» YOUR ASSIGNMENT: Could each record be restated word for word?

____________

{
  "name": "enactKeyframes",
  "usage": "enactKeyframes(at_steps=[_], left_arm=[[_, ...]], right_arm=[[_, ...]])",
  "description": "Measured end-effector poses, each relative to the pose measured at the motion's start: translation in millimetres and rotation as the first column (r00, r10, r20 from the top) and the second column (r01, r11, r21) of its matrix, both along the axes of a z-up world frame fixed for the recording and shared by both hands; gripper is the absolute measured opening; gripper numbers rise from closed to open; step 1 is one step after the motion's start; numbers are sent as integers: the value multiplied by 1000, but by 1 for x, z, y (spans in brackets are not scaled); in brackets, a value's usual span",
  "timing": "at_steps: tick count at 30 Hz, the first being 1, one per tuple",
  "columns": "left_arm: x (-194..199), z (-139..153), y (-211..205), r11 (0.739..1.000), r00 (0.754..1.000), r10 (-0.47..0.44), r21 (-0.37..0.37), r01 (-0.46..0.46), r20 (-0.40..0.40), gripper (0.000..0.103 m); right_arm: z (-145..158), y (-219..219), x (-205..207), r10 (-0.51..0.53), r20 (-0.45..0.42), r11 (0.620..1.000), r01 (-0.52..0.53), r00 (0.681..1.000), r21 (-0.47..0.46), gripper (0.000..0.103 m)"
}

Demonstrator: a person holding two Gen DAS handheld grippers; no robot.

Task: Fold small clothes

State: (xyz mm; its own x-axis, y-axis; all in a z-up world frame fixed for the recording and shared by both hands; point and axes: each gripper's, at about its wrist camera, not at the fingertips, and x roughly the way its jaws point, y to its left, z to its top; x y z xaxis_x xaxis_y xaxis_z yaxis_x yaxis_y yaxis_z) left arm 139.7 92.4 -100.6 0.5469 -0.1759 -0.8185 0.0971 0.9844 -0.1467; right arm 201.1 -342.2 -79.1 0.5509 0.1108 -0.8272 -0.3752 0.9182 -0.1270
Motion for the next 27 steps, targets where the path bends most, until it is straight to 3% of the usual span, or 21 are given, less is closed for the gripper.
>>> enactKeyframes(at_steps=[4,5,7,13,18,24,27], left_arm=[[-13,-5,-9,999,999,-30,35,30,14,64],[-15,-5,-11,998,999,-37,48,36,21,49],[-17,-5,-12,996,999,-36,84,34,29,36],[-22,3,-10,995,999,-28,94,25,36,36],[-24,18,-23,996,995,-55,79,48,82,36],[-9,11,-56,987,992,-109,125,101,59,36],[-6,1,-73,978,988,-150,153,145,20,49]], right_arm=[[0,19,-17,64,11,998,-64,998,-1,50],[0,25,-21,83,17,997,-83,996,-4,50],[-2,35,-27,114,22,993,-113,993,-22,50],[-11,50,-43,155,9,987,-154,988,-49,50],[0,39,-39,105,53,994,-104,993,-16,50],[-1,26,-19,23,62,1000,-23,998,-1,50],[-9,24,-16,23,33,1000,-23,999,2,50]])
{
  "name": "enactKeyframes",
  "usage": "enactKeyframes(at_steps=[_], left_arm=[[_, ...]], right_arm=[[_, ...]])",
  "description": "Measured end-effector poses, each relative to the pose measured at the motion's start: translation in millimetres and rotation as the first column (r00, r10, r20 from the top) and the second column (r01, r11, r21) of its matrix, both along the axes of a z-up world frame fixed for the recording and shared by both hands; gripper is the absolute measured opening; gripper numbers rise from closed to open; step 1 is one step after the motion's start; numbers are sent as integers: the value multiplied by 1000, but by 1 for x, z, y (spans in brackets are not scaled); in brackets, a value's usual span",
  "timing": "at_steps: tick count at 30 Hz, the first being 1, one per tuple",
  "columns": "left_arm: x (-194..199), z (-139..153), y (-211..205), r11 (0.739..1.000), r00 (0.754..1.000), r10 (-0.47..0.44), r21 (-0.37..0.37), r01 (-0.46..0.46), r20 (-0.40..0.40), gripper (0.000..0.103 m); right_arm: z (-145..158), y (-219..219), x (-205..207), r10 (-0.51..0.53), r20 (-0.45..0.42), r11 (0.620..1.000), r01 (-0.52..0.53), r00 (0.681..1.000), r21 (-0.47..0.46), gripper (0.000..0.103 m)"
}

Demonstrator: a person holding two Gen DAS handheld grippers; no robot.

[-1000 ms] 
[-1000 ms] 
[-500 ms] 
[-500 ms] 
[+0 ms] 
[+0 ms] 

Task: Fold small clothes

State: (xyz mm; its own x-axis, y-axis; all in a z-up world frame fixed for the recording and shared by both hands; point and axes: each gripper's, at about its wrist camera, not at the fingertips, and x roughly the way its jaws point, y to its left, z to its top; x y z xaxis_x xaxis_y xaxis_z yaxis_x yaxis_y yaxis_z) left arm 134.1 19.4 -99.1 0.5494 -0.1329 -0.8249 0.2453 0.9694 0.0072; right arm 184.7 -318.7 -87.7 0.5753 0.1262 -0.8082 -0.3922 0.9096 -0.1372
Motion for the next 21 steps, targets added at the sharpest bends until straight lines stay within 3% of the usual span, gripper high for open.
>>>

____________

» ANSWER:
{
  "name": "enactKeyframes",
  "usage": "enactKeyframes(at_steps=[_], left_arm=[[_, ...]], right_arm=[[_, ...]])",
  "description": "Measured end-effector poses, each relative to the pose measured at the motion's start: translation in millimetres and rotation as the first column (r00, r10, r20 from the top) and the second column (r01, r11, r21) of its matrix, both along the axes of a z-up world frame fixed for the recording and shared by both hands; gripper is the absolute measured opening; gripper numbers rise from closed to open; step 1 is one step after the motion's start; numbers are sent as integers: the value multiplied by 1000, but by 1 for x, z, y (spans in brackets are not scaled); in brackets, a value's usual span",
  "timing": "at_steps: tick count at 30 Hz, the first being 1, one per tuple",
  "columns": "left_arm: x (-194..199), z (-139..153), y (-211..205), r11 (0.739..1.000), r00 (0.754..1.000), r10 (-0.47..0.44), r21 (-0.37..0.37), r01 (-0.46..0.46), r20 (-0.40..0.40), gripper (0.000..0.103 m); right_arm: z (-145..158), y (-219..219), x (-205..207), r10 (-0.51..0.53), r20 (-0.45..0.42), r11 (0.620..1.000), r01 (-0.52..0.53), r00 (0.681..1.000), r21 (-0.47..0.46), gripper (0.000..0.103 m)"
}

Demonstrator: a person holding two Gen DAS handheld grippers; no robot.

Task: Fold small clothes

State: (xyz mm; its own x-axis, y-axis; all in a z-up world frame fixed for the recording and shared by both hands; point and axes: each gripper's, at about its wrist camera, not at the fingertips, and x roughly the way its jaws point, y to its left, z to its top; x y z xaxis_x xaxis_y xaxis_z yaxis_x yaxis_y yaxis_z) left arm 139.7 92.4 -100.6 0.5469 -0.1759 -0.8185 0.0971 0.9844 -0.1467; right arm 201.1 -342.2 -79.1 0.5509 0.1108 -0.8272 -0.3752 0.9182 -0.1270
Motion for the next 27 steps, targets where the path bends most, until it is straight to 3% of the usual span, or 21 are given, less is closed for the gripper.
>>> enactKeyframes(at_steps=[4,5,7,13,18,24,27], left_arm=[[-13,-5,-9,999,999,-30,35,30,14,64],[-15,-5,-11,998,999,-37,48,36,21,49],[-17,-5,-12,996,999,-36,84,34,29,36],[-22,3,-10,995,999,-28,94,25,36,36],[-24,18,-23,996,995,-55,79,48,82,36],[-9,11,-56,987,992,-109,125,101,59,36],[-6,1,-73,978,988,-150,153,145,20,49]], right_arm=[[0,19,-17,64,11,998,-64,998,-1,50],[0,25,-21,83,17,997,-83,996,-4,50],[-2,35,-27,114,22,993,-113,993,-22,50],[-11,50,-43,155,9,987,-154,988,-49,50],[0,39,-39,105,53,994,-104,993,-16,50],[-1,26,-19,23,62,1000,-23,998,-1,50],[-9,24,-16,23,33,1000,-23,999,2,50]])
{
  "name": "enactKeyframes",
  "usage": "enactKeyframes(at_steps=[_], left_arm=[[_, ...]], right_arm=[[_, ...]])",
  "description": "Measured end-effector poses, each relative to the pose measured at the motion's start: translation in millimetres and rotation as the first column (r00, r10, r20 from the top) and the second column (r01, r11, r21) of its matrix, both along the axes of a z-up world frame fixed for the recording and shared by both hands; gripper is the absolute measured opening; gripper numbers rise from closed to open; step 1 is one step after the motion's start; numbers are sent as integers: the value multiplied by 1000, but by 1 for x, z, y (spans in brackets are not scaled); in brackets, a value's usual span",
  "timing": "at_steps: tick count at 30 Hz, the first being 1, one per tuple",
  "columns": "left_arm: x (-194..199), z (-139..153), y (-211..205), r11 (0.739..1.000), r00 (0.754..1.000), r10 (-0.47..0.44), r21 (-0.37..0.37), r01 (-0.46..0.46), r20 (-0.40..0.40), gripper (0.000..0.103 m); right_arm: z (-145..158), y (-219..219), x (-205..207), r10 (-0.51..0.53), r20 (-0.45..0.42), r11 (0.620..1.000), r01 (-0.52..0.53), r00 (0.681..1.000), r21 (-0.47..0.46), gripper (0.000..0.103 m)"
}

Demonstrator: a person holding two Gen DAS handheld grippers; no robot.

[-1000 ms] 
[-1000 ms] 
[-500 ms] 
[-500 ms] 
[+0 ms] 
[+0 ms] 

Task: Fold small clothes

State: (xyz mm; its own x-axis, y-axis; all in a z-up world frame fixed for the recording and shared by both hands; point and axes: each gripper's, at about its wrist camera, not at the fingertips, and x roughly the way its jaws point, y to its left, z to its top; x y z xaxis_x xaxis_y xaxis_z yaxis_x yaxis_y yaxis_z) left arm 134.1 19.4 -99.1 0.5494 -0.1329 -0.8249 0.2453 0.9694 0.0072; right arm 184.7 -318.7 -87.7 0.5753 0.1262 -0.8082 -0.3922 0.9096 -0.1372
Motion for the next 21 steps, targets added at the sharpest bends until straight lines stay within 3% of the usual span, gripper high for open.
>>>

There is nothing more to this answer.